In the listing that follows, locate the line containing "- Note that" and the line containing "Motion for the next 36". Retype exactly those two lines and every line between them, and nothing more.

Top of Record extracts

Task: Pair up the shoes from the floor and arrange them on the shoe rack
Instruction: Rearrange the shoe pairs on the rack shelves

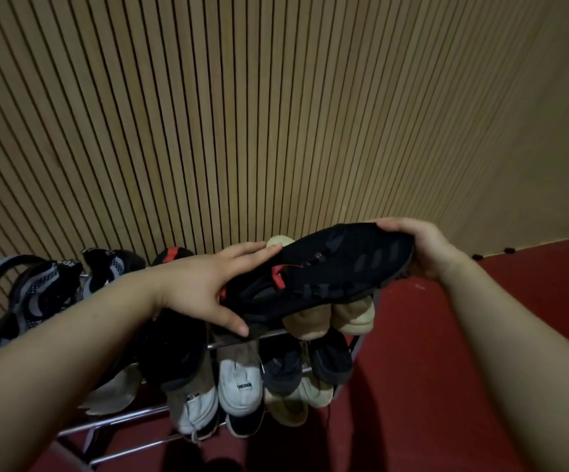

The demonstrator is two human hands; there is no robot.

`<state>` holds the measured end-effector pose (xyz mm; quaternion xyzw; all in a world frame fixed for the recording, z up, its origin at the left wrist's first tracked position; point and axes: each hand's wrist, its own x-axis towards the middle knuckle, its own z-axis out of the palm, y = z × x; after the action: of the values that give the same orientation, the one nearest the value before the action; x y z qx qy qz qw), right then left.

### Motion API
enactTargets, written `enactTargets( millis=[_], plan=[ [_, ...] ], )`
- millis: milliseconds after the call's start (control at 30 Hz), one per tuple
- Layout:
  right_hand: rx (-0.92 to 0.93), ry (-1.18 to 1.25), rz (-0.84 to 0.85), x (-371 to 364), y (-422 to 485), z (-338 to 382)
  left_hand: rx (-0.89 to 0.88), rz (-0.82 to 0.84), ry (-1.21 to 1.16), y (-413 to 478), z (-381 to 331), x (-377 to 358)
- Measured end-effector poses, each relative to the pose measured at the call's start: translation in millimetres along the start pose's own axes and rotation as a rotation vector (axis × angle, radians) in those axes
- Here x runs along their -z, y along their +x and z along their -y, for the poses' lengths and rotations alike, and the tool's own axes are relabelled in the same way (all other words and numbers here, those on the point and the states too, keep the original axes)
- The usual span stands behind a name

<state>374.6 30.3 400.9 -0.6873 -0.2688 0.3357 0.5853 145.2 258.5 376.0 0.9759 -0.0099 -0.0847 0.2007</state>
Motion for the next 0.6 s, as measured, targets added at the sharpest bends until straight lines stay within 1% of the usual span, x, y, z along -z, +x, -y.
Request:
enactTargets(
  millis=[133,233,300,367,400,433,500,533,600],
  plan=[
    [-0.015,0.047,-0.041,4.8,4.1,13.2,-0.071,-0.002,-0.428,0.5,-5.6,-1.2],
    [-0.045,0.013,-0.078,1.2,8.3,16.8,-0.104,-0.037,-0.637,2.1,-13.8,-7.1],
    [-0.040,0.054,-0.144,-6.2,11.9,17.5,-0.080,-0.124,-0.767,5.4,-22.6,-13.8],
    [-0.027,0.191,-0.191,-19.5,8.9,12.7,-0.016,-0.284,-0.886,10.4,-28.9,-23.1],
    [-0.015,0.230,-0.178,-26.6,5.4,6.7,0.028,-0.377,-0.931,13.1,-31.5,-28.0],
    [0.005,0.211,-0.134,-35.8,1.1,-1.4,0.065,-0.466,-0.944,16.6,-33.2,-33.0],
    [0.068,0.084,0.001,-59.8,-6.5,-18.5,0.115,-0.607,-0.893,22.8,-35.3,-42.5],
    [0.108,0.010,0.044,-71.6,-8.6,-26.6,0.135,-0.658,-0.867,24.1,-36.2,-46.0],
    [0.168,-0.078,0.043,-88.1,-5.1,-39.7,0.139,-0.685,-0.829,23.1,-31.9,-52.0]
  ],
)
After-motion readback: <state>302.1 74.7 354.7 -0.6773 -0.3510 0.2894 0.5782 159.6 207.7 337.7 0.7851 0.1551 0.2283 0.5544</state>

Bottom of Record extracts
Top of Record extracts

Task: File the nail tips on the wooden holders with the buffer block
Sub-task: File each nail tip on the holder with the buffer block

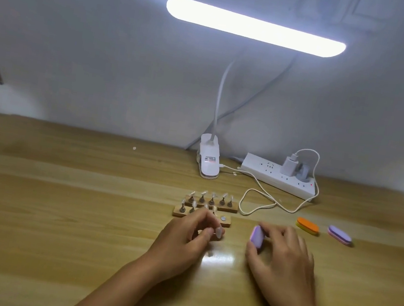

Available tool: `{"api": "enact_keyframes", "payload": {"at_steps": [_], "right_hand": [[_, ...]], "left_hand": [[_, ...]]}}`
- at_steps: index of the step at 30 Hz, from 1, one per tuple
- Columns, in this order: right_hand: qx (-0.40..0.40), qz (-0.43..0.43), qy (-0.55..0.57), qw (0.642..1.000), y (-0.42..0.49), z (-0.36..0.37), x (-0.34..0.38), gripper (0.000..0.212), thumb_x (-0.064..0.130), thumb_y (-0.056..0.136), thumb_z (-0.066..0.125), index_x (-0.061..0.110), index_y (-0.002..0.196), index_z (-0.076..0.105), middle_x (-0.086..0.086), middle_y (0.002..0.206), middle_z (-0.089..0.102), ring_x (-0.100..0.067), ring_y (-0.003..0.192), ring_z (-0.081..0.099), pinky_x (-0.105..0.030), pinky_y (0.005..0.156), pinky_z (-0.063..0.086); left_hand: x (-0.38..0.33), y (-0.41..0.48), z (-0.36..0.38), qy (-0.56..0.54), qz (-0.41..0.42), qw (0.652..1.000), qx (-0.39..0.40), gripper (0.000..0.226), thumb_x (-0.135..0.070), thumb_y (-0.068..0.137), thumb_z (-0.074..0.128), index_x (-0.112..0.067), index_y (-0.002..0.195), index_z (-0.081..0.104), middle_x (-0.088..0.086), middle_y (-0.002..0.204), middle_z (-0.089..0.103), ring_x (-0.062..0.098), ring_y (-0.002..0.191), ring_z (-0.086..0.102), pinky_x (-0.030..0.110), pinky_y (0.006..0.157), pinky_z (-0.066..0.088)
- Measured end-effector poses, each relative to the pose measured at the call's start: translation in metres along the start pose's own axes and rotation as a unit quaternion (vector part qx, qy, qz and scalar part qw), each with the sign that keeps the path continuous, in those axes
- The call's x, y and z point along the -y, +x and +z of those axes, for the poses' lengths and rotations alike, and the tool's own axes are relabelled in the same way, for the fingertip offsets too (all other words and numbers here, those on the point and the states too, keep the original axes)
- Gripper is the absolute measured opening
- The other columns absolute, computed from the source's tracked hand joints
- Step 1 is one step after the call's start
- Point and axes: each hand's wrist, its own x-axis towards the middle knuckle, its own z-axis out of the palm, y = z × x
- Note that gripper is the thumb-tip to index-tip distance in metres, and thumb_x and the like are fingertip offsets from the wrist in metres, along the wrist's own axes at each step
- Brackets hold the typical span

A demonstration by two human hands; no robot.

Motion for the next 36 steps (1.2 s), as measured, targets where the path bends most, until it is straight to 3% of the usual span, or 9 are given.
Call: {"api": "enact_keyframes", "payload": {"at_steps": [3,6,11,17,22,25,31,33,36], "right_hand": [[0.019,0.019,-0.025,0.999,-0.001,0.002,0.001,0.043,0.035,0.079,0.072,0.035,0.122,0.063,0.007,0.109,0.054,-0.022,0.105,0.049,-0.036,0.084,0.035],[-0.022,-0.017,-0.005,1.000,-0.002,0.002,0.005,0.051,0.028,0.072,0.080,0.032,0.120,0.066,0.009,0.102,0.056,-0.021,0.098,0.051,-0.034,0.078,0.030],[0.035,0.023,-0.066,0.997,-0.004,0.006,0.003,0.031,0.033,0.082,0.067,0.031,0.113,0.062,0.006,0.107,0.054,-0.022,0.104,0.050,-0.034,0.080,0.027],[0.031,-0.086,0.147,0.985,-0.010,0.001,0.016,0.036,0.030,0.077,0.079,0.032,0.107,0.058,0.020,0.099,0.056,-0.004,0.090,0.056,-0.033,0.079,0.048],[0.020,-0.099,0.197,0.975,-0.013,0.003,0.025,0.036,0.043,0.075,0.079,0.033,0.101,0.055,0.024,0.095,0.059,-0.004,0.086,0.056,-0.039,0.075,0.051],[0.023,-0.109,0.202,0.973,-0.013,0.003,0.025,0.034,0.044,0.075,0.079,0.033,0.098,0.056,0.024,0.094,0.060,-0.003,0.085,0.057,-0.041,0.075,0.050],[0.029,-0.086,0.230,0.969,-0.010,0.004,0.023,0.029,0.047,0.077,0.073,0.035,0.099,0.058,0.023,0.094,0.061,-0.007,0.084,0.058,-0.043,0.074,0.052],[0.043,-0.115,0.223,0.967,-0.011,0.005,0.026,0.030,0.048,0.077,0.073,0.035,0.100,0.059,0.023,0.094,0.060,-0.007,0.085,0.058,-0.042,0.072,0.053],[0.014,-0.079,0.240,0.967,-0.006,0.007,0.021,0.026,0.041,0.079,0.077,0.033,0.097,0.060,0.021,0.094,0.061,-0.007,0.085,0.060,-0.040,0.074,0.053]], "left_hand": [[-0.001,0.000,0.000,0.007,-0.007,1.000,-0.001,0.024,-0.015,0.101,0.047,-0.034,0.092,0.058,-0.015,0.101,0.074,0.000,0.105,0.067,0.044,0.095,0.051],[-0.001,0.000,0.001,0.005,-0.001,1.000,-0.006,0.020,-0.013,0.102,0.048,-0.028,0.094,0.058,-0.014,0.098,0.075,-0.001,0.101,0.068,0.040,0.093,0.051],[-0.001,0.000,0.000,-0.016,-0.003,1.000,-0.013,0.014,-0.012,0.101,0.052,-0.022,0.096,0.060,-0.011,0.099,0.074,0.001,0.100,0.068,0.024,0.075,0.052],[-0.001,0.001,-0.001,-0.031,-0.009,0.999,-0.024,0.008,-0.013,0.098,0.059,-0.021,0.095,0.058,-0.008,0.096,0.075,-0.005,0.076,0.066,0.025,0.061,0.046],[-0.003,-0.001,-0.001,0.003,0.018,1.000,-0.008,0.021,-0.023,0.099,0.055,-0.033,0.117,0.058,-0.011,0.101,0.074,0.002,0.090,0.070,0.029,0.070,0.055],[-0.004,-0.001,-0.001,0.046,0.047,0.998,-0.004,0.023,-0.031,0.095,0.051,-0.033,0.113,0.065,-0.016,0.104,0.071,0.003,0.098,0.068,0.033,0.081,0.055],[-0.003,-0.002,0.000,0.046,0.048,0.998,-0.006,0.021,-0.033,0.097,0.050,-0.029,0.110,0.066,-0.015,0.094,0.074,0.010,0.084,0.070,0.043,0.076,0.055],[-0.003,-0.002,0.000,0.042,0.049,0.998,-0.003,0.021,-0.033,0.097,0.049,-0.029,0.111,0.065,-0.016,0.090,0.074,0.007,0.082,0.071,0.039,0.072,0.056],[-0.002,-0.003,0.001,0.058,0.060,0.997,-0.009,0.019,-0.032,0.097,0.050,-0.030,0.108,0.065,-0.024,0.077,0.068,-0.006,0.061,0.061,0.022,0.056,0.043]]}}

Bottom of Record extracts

### Result of this exercise
- Note that gripper is the thumb-tip to index-tip distance in metres, and thumb_x and the like are fingertip offsets from the wrist in metres, along the wrist's own axes at each step
- Brackets hold the typical span

A demonstration by two human hands; no robot.

Motion for the next 36 steps (1.2 s), as measured, targets where the path bends most, until it is straight to 3% of the usual span, or 9 are given.

Output for this exercise is complete.